Spike-inspired Deep Neural Network Design Using Binary Weight
Seunghee Lee,Kyukwang Kim,Jinki Kim,Yeeun Kim,Hyun Myung 제어로봇시스템학회 2018 제어로봇시스템학회 국제학술대회 논문집 Vol.2018 No.10
Recently, deep learning has achieved great results in many fields such as image classification. However, most general artificial neural networks with deep learning require graphics processing unit (GPUs) because of hard workload and it requires a large amount of power consumption.
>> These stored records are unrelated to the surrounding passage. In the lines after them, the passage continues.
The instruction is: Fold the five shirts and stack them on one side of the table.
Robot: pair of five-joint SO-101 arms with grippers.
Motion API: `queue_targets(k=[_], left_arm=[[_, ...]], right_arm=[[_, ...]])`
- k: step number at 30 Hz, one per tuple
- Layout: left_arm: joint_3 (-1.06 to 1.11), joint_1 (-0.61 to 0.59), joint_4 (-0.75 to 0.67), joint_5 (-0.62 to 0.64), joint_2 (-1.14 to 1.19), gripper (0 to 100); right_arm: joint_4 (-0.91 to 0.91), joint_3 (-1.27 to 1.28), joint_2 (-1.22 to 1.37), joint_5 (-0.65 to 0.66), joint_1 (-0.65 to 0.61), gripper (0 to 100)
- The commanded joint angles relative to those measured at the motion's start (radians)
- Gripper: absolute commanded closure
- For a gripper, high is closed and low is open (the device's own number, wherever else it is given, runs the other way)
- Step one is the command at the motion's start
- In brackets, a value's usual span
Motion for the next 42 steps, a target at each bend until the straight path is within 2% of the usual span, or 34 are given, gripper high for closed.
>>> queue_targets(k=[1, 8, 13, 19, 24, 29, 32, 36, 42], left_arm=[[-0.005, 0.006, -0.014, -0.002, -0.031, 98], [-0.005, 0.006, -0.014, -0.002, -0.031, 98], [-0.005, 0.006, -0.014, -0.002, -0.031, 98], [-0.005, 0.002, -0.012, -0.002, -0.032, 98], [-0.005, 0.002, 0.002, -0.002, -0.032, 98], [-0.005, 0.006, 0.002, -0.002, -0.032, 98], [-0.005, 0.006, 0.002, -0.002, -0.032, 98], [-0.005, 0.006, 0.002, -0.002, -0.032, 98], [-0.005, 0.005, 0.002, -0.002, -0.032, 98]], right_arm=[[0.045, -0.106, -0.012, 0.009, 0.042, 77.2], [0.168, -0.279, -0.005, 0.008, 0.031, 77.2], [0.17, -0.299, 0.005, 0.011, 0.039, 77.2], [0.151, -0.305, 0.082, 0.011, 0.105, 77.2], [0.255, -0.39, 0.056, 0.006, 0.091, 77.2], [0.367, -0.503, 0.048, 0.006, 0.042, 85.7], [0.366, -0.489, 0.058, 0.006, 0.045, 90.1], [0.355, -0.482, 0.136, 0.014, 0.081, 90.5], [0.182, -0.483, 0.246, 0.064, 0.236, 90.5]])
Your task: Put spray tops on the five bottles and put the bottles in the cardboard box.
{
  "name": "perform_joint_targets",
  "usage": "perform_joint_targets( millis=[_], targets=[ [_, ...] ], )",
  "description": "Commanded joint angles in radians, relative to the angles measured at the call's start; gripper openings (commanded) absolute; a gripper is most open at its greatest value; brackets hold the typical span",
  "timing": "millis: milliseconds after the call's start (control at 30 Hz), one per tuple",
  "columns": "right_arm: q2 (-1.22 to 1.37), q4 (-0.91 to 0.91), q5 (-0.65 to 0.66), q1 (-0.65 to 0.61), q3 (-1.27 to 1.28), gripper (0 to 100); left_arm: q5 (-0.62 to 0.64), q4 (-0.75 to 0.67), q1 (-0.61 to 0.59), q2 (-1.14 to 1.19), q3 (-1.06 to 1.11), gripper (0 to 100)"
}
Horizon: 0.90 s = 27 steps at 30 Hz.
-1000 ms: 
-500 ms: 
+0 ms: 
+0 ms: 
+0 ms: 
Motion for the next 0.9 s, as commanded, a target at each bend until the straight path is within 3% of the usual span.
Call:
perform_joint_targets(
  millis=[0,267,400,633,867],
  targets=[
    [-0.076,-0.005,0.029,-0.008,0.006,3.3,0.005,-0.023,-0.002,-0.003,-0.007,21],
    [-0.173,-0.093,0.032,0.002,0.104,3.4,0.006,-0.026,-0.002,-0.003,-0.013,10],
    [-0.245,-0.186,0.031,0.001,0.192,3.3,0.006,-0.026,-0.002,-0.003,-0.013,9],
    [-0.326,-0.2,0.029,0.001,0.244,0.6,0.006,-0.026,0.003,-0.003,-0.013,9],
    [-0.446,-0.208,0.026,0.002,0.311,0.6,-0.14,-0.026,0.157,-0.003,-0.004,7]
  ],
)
When we think about humans, we can do a lot of things without consuming a lot of power compared to computers or electric appliances. Human beings or organisms transmit and recognize information through signal transmission between neurons. This study aims to develop a novel deep neural network architecture which simulates the signaling system between biological neurons, unlike conventional neural networks. We propose a novel spike-inspired deep neural network structure with the spike-inspired block using binary weight motivated by spike’s on and off mechanism. We have also designed a modified DenseNet architecture consisting of spike-inspired blocks. Our proposed method was tested and validated with MNIST datasets. The obtained results show the potential of a spike-inspired deep neural network.